Determine the required nominal diameter of a threaded steel rod to carry an axial load of 16,000 pounds in tension if the tensile stress of 20,000 psi is permitted.
Find the area...
Area*20kpsi=16kpouds
area= 800 in^2
PI*(Diameter/2)^2=800
solve for diameter in inches.
Thanks bob mind helping me with one more?
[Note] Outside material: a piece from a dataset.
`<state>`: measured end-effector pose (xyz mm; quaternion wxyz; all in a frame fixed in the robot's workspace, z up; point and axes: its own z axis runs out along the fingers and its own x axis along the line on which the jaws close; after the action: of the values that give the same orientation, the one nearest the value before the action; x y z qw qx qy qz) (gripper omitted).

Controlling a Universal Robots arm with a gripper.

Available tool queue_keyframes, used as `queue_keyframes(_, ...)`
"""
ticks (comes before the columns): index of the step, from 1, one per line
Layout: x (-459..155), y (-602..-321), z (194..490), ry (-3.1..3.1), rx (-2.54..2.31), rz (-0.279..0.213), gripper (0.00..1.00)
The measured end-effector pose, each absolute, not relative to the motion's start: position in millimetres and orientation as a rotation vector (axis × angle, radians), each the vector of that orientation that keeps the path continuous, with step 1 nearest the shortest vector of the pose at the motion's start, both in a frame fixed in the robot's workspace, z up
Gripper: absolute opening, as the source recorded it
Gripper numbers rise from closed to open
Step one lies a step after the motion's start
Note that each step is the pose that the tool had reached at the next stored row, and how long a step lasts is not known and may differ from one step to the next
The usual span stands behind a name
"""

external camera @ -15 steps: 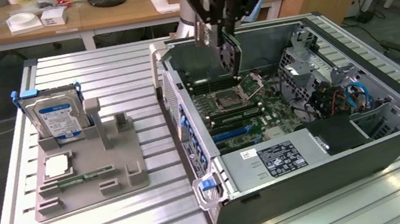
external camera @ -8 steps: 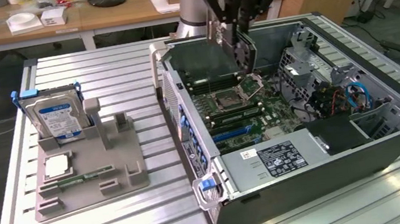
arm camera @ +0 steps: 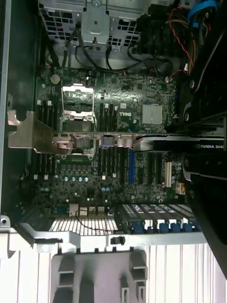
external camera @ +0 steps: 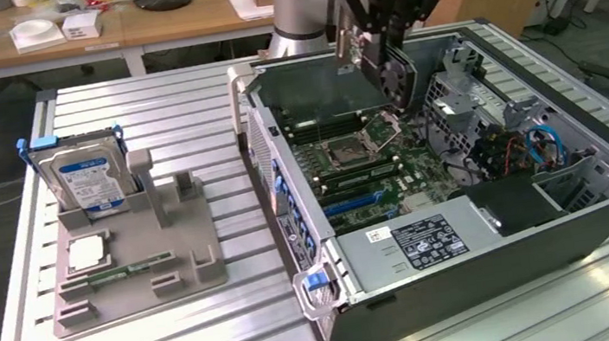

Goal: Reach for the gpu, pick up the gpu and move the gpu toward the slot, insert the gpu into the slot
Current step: 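Pick up the gpu and move the gpu toward the slot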

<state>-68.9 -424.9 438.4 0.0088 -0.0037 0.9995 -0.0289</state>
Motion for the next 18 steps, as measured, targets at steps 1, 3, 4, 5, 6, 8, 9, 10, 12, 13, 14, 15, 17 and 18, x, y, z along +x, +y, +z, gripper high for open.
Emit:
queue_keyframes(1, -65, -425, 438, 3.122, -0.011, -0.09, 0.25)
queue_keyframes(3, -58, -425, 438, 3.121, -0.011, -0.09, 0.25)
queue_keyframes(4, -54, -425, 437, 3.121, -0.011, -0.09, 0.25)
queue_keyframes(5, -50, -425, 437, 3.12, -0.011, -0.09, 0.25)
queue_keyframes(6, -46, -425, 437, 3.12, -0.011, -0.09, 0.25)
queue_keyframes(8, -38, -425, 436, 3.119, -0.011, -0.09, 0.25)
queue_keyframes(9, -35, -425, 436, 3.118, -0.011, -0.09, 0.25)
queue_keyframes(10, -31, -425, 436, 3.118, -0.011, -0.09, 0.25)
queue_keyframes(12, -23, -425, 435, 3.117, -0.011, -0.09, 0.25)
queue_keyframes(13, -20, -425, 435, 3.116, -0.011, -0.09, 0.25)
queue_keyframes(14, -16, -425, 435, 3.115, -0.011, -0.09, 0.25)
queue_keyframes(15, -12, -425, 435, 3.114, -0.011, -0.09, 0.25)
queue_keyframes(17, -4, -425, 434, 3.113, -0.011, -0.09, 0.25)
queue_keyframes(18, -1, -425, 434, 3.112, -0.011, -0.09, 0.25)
The questions all ready posted, same subject.
To determine the required nominal diameter of a threaded steel rod, we need to use the formula for tensile stress:
Tensile Stress (σ) = Force (F) / Area (A)
In this case, the tensile stress is given as 20,000 psi, and the axial load is 16,000 pounds.
First, we need to convert the load from pounds to force in pounds-force (lbf):
1 pound-force (lbf) = 1 pound (lb) * acceleration due to gravity (32.174 ft/s^2)
So, 16,000 pounds = 16,000 lbf * 32.174 ft/s^2 = 515,584 lbf.
Now, we can rearrange the formula to solve for the required area:
Area (A) = Force (F) / Tensile Stress (σ)
A = 515,584 lbf / 20,000 psi = 25.78 in^2 (square inches)
Since the area of a circle is given by the formula A = π * r^2, where r is the radius, we need to determine the radius of the rod.
π * r^2 = 25.78 in^2
Dividing both sides of the equation by π and then taking the square root of both sides, we get:
r = √(25.78 in^2 / π) = √(8.191) = 2.862 in (rounded to three decimal places)
Finally, the nominal diameter of the rod is twice the radius:
Nominal Diameter = 2 * r = 2 * 2.862 in = 5.724 in
Therefore, the required nominal diameter of the threaded steel rod is 5.724 inches to carry an axial load of 16,000 pounds in tension, with a maximum tensile stress of 20,000 psi.